TASK ITEM: Print the data below exactly, but only the lines from the one containing "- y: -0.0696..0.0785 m" down to the one containing "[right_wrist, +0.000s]", inclusive.
[Opening DATA FOR PROCESSING section]
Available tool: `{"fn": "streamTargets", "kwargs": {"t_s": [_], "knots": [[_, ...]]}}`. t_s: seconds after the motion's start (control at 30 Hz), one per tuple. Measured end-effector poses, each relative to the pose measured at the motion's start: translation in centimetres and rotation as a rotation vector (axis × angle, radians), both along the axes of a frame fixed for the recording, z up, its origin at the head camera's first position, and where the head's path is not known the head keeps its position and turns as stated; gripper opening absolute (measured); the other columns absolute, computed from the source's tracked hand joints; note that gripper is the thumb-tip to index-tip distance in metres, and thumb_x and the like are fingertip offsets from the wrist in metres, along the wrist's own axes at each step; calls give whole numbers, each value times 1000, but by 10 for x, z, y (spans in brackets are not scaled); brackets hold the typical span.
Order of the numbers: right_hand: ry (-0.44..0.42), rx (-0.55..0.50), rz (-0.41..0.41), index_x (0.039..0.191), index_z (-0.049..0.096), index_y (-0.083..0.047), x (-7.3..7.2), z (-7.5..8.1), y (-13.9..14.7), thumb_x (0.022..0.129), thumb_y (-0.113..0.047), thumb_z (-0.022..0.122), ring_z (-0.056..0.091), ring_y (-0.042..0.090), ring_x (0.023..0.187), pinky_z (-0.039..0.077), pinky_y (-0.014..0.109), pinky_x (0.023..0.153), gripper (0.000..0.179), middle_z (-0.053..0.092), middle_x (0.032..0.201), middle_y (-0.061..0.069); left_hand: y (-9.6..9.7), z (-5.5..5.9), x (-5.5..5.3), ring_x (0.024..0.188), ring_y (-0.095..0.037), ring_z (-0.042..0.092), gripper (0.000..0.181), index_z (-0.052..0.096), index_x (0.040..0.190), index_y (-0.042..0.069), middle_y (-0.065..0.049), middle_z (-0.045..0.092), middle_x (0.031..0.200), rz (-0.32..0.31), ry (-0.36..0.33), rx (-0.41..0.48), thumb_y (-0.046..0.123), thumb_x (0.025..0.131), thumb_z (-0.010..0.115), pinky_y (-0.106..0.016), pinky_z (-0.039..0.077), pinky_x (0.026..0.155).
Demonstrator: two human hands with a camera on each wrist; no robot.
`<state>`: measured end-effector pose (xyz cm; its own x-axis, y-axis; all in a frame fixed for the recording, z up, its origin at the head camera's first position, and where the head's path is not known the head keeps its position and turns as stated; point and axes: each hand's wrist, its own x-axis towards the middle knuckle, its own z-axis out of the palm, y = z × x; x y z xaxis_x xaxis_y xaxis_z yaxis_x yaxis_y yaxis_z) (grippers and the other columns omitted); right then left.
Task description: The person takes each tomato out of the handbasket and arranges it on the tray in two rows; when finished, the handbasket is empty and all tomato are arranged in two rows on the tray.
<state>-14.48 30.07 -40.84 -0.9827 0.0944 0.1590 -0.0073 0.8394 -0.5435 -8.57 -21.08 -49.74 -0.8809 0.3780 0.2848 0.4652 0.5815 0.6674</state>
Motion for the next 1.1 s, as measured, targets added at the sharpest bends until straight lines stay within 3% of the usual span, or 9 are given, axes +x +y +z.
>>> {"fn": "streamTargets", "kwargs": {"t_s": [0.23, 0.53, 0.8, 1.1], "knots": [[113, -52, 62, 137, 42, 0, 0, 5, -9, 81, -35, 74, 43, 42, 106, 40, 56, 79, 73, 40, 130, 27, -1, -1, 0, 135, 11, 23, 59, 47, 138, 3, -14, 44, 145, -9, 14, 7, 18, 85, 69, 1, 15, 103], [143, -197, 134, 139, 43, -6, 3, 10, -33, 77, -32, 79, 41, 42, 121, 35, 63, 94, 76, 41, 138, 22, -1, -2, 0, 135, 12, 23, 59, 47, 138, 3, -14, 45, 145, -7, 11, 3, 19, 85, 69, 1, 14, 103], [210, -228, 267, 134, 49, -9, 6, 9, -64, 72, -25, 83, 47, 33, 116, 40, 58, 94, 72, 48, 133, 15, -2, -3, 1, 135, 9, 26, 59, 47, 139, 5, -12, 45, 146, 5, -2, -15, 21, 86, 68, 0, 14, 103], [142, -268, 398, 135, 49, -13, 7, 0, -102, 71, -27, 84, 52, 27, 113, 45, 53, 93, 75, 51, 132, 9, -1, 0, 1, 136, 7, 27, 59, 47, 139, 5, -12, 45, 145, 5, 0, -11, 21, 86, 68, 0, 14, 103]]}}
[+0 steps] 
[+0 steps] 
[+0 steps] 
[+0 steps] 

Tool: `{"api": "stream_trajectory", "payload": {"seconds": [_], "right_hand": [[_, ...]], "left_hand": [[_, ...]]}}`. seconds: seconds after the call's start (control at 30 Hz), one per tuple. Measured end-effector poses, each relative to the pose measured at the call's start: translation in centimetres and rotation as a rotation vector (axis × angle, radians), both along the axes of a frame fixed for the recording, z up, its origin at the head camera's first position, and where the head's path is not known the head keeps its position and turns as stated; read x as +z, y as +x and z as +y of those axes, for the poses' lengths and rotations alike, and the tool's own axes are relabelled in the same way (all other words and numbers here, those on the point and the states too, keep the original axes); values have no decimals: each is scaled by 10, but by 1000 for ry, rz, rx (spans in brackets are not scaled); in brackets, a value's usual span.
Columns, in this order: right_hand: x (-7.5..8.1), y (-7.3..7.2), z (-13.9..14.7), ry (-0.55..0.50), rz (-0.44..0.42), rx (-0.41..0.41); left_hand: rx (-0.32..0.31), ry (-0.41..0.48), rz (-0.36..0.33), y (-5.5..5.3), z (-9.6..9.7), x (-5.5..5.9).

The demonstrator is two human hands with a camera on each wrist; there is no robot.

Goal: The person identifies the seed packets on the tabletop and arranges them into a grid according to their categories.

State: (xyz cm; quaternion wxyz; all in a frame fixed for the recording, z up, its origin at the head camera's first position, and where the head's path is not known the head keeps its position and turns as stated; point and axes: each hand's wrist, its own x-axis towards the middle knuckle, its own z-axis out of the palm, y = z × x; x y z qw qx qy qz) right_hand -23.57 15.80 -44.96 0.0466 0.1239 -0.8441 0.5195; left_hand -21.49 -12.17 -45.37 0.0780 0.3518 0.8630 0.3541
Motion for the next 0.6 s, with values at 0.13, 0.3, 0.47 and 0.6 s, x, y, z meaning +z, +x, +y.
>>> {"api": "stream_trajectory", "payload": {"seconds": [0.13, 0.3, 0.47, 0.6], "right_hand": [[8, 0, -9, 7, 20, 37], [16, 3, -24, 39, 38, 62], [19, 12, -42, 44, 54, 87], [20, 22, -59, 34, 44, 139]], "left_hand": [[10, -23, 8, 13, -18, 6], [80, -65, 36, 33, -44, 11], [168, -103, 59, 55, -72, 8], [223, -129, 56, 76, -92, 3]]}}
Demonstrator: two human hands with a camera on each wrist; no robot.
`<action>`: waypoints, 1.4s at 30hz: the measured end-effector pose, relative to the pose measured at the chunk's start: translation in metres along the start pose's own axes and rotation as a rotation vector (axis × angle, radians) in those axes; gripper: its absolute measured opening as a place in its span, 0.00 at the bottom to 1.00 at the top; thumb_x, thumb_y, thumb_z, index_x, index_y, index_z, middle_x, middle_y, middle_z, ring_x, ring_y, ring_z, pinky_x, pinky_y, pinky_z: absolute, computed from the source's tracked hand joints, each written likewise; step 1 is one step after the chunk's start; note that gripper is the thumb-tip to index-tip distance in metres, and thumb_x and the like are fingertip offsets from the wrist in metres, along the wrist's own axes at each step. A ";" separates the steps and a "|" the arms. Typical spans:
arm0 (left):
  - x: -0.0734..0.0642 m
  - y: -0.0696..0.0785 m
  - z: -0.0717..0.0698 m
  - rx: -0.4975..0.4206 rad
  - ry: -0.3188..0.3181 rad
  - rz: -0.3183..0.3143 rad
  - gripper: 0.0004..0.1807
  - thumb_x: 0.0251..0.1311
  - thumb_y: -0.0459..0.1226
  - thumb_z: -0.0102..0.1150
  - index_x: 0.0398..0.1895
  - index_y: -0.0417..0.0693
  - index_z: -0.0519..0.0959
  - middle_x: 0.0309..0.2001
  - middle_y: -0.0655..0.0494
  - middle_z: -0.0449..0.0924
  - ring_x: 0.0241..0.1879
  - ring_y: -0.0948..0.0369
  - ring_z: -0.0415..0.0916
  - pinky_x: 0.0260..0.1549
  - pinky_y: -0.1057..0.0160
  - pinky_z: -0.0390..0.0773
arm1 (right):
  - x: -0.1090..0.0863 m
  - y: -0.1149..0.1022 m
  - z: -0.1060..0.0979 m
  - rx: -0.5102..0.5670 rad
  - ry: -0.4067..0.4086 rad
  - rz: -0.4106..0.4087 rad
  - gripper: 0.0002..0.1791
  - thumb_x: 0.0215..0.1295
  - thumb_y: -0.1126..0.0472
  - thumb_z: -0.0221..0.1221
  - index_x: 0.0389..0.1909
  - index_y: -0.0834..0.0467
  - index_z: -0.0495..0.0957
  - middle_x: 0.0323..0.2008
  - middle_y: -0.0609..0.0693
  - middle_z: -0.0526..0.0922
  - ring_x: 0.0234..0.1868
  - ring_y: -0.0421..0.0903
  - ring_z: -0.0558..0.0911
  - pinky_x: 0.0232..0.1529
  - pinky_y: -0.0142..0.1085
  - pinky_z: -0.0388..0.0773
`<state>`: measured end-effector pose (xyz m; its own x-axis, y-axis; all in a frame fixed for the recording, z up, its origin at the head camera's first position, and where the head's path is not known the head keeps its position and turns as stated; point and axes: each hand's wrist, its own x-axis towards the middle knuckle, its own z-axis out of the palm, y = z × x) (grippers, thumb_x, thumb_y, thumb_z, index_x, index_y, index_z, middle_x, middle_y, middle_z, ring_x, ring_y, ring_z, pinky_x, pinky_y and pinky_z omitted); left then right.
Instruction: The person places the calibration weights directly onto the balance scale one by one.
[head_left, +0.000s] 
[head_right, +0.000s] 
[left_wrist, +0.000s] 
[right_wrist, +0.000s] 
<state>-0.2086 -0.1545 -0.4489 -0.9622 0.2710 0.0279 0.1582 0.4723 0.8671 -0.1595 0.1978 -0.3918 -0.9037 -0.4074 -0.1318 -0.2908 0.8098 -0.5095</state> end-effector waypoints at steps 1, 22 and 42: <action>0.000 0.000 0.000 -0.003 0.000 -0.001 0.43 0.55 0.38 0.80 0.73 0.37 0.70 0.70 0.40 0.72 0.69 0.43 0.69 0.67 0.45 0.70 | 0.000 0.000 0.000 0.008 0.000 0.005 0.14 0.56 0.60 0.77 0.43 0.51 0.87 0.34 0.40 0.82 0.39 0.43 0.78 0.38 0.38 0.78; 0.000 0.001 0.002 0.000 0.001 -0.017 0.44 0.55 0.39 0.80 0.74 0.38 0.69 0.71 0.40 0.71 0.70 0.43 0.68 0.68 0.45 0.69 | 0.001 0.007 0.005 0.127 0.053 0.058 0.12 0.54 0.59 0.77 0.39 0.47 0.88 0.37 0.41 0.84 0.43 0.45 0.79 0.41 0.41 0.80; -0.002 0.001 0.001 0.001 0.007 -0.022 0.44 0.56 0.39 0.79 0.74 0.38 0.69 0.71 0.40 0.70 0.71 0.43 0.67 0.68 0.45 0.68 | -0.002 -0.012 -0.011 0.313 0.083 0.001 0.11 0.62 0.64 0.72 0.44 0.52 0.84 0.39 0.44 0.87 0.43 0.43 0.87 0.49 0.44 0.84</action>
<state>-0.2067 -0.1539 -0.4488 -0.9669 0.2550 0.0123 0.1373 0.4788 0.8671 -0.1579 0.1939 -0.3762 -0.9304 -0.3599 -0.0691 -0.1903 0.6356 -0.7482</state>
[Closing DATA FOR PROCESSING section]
REPLY:
  - y: -0.0696..0.0785 m
  - z: -0.0717..0.0698 m
  - rx: -0.4975..0.4206 rad
  - ry: -0.3188..0.3181 rad
  - rz: -0.3183..0.3143 rad
  - gripper: 0.0004..0.1807
  - thumb_x: 0.0251..0.1311
  - thumb_y: -0.0459..0.1226
  - thumb_z: -0.0102..0.1150
  - index_x: 0.0398..0.1895
  - index_y: -0.0417..0.0693
  - index_z: -0.0519..0.0959
  - middle_x: 0.0309..0.2001
  - middle_y: -0.0655..0.0494
  - middle_z: -0.0449..0.0924
  - ring_x: 0.0241..0.1879
  - ring_y: -0.0948..0.0369
  - ring_z: -0.0415..0.0916
  - pinky_x: 0.0260..0.1549
  - pinky_y: -0.1057..0.0160
  - pinky_z: -0.0390..0.0773
arm1 (right):
  - x: -0.1090..0.0863 m
  - y: -0.1149..0.1022 m
  - z: -0.1060..0.0979 m
  - rx: -0.5102..0.5670 rad
  - ry: -0.4067..0.4086 rad
  - rz: -0.4106..0.4087 rad
  - gripper: 0.0002..0.1791
  - thumb_x: 0.0215..0.1295
  - thumb_y: -0.1126..0.0472
  - thumb_z: -0.0221..0.1221
  - index_x: 0.0389..0.1909
  - index_y: -0.0834..0.0467
  - index_z: -0.0495..0.0957
  - middle_x: 0.0323..0.2008
  - middle_y: -0.0609..0.0693
  - middle_z: -0.0526..0.0922
  - ring_x: 0.0234..0.1868
  - ring_y: -0.0421..0.0903
  - ring_z: -0.0558..0.0911
  - pinky_x: 0.0232..0.1529
  - pinky_y: -0.0142..0.1085
  - pinky_z: -0.0388..0.0773
`<state>`: measured end-effector pose (xyz m; its own x-axis, y-axis; all in a frame fixed for the recording, z up, its origin at the head camera's first position, and where the head's path is not known the head keeps its position and turns as stated; point and axes: each hand's wrist, its own x-axis towards the middle knuckle, its own z-axis out of the palm, y = z × x) (grippers, thumb_x, thumb_y, thumb_z, index_x, index_y, index_z, middle_x, middle_y, middle_z, ring_x, ring_y, ring_z, pinky_x, pinky_y and pinky_z omitted); left then right.
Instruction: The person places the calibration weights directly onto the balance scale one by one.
[head_left, +0.000s] 
[head_right, +0.000s] 
[left_wrist, +0.000s] 
[right_wrist, +0.000s] 

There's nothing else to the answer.